Biden's proposal would allow wealthy households to spread some payments on unrealized gains over nine years, and then for five years on new income going forward. Stretching payments over multiple years is meant to smooth yearly variations in investment income, while still ensuring that the wealthiest end up paying a minimum tax rate of 20 per cent. In effect, the Billionaire Minimum Income Tax payments are a prepayment of tax obligations these households will owe when they later realise their gains.
This is an extremely nuanced policy. The tax is targeting the ultra wealthy. It is taxing gains achieved from their wealth, but it's real and unrealised income rather than simply the underlying assets.

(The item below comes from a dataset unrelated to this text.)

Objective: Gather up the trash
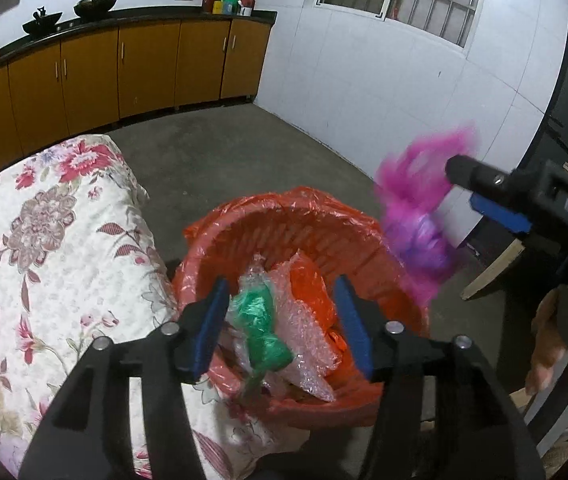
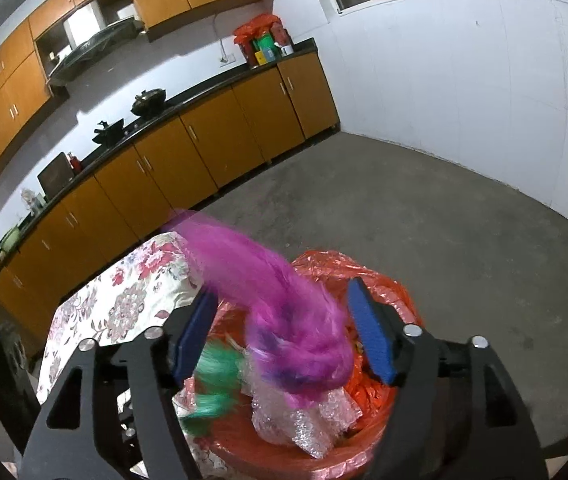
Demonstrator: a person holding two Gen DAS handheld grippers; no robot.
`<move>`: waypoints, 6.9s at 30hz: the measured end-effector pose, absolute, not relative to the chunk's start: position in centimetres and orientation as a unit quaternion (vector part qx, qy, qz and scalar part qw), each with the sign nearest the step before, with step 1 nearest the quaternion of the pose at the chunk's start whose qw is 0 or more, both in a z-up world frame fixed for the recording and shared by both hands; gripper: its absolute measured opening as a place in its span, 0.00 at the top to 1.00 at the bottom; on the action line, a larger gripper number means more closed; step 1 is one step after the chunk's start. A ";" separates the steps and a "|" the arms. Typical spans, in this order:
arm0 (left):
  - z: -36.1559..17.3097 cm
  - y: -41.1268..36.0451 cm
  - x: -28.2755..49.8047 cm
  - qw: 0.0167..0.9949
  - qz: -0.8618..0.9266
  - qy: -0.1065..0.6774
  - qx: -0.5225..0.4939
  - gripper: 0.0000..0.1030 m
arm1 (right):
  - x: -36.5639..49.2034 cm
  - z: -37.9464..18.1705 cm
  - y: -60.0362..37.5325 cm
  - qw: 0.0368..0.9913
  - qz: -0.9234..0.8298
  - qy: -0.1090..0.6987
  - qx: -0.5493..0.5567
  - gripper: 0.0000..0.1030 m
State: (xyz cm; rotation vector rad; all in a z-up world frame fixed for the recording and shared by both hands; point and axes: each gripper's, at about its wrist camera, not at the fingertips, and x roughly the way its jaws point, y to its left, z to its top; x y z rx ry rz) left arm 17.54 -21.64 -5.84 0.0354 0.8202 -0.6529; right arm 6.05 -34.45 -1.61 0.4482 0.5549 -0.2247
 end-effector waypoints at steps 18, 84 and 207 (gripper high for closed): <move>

That's why David Gamage, a tax law professor at Indiana University says “it's not a wealth tax, it's an income tax reform.” He says, “This is a minimum income tax that includes the true economic value” of income that can be held for a very long time, he said.
Who would see the impact?
Roughly 700 billionaires would be affected by the tax proposal, the White House says, estimating that these individuals increased their wealth in 2021 by $1 trillion, paying roughly eight per cent of their income and unrealised gains in taxes.
“A firefighter and a teacher pay more than double” the tax rate that a billionaire pays, Biden said during Monday's press conference.
Elon Musk, Bill Gates, Jeff Bezos, Warren Buffet and Michael Bloomberg are just a well-known few individuals who could see the earnings on their holdings taxed under this proposal if it were to become law.
How much money would it raise?
According to the White House, $361 billion over 10 years. The budget proposal contains an additional $1.4 trillion worth of revenue raisers, which would include a higher top tax rate of 39.6 per cent on individuals and an increase in the corporate tax rate to 28 per cent.
How do voters feel?
The subject of tax avoidance has grown in recent years. A ProPublica report from last June outlined how the wealthiest Americans can legally pay income taxes that are a fraction of what middle income Americans pay on their income. And a Pew Research Center study from last April states that most Americans — some 59 per cent— say they are bothered “a lot” that some corporations and wealthy people don’t pay their fair share in taxes.
A 2017 Gallup poll states that slightly more than six in 10 Americans say that upper-income people pay too little in taxes.
Is Congress likely to approve this measure?
Donald Williamson, an accounting and taxation professor at American University in Washington, said “a couple of years ago, I would've laughed out loud. Today it’s conceivable.”
The highest likelihood is through “reconciliation” — a budget process for passing fiscal legislation with a simple majority of Senate votes.
That will require buy-in from West Virginia Senator Joe Machin and Arizona Senator Kyrsten Sinema, who have each objected to proposals to tax the ultra-wealthy in the past.
Steve Wamhoff, director of tax policy at the Institute on Taxation and Economic Policy, says the Democrats “have got this reconciliation vehicle that they can use that to pass legislation."
"This is a step toward a much fairer tax code."